53 As earlier indicated, the deed was amended by the insertion of cl 51(10):

"Any request to repurchase Units lodged by a Unit Holder with the Managers on or prior to the date fixed by the Trustee pursuant to Clause 56(1) and not acted upon by the Managers or the Trustee in accordance with this Clause on or prior to that date shall be deemed to be of no force or effect."

A withdrawal request?

54 Clearly enough, neither of the letters relied upon as constituting a request for repurchase of the applicant's units were in the form specified in the Fifth Schedule, nor was the signature on either letter witnessed. It seems to me that, as a matter of substance, the applicant was not requesting by either of those letters that his units be repurchased pursuant to any obligations in that behalf, contained in the Deed. The applicant was not seeking repayment in twelve months time in accordance with the entrenched provisions, nor was he seeking to receive units in the Property Trust. His claim was for immediate payment of the value of his units in the event that the merger proposals were implemented. But, from and after 23 July 1991, the manager's obligation under cl 51 to buy back units within twenty eight days of receipt of a withdrawal request, was displaced by the entrenched provisions (which would continue to apply if the March 1992 amendments were ineffective) or by cl 56, if those amendments were effective.

55 Thus, in my view, the premise on which the applicant's claim is based, namely that he requested repurchase of his units in accordance with the provisions of the Deed, is not made out either as a matter of substance, or as a matter of form.
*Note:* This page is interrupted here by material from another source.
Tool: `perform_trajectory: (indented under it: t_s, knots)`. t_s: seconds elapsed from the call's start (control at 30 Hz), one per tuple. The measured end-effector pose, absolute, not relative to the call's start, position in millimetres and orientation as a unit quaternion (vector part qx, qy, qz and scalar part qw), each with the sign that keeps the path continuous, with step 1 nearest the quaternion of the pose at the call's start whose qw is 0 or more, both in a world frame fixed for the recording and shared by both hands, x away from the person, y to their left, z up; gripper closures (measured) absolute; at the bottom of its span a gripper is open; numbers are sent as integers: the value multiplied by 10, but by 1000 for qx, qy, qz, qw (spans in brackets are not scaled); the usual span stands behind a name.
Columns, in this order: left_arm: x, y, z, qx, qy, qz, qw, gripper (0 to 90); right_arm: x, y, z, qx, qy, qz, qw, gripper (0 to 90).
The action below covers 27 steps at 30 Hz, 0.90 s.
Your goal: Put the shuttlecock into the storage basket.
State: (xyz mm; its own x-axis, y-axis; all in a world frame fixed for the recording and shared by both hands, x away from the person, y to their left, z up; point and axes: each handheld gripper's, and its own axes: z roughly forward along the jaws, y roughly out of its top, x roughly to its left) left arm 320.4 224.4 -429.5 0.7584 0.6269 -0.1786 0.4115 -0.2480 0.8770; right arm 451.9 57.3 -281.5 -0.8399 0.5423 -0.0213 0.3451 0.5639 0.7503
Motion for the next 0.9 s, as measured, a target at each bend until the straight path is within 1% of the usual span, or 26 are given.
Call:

At the time when repurchase was sought, the applicant did not invoke Provision 5. In any event, there is no evidentiary foundation for a conclusion that he was then suffering financial hardship. To the extent to which the evidence deals with the matter, it suggests he was not.

An entitlement to immediate payment?

56 The Deed of 11 March 1992, in par 1, inserted an additional cl 55 at the end of the Deed as follows:

"CORPORATIONS LAW

55(1)

Notwithstanding anything contained in this Deed, the parties to this Deed, including, without limitation, all Registered Holders, covenant to comply with the covenants required by sub-section 1069(1) of the Corporations Law to be contained in this Deed ...

Nothing in this Deed shall derogate from or affect the operation of or limit the interpretation of this covenant."

57 There is an apparent tension between the opening and concluding words of the new subcl 55(1) on the one hand, and the provisions of cl 56(1) and 51(10) on the other. The applicant submits that the effect of cl 55(1) is that the buy back provisions contained in cl 51(1) of the Deed operate in accordance with their terms, and that such operation is not affected by cl 56(1) and 51(10). The Information Memorandum does not support this construction; the Information Memorandum makes it plain that it was intended to restructure the Growth Trust such that unitholders in the Growth Trust would have their units in that Trust compulsorily redeemed and be entitled to receive, in full satisfaction of the amount payable on redemption, units of an equivalent value in the Property Trust.

58 Cl 56(1) and 51(10) were incorporated into the Deed at the direction of unitholders. Cl 55(1) was incorporated into the Deed at the same time by the Trustee and the manager pursuant to cl 43 of the Deed, on the basis that the rights of unitholders would not be adversely affected by its incorporation.

59 In those circumstances, one would not construe cl 55(1) as derogating from the mechanism for compulsory acquisition of units in the Growth Trust in return for units in the Property Trust which cl 56(1) and 51(10) were intended to give effect to. If necessary, cl 55(1) could be rejected as repugnant to the intentions of the unitholders clearly expressed in cl 56(1) and 51(10): Gwyn v Neath Canal Navigation Co (1868) L.R. 3 Exch 209, 215.

60 The entrenched provisions in s 1076K, particularly provisions 2, 3 and 7, cannot operate consistently with cl 51(10) and 56. Clause 51(10) and 56 provide a different regime for redemption/repurchase of units from the entrenched provisions.

61 The proposal for the adoption of cl 51(10) and 56 is a proposal to make "particular amendments" of the entrenched provisions because they are a substitute (cf "amendments" - s 1076A) for entrenched provisions dealing with the same subject matter. A particular amendment is an addition, omission or substitution of the entrenched provisions other than a revocation of all of the entrenched provisions without substituting new provisions for them. If new provisions are substituted for the entrenched provisions there will (by implication) be a "particular amendment" to the entrenched provisions, even though the substituted provision does not specifically refer to the entrenched provision. On that basis, clauses 51(10) and 56 are themselves entrenched provisions (1076L(1)(b)) which have effect despite anything else in the Deed (s 1076L(2)). It should be noted that the requirements of s 1076T were satisfied: see Exhibit R1.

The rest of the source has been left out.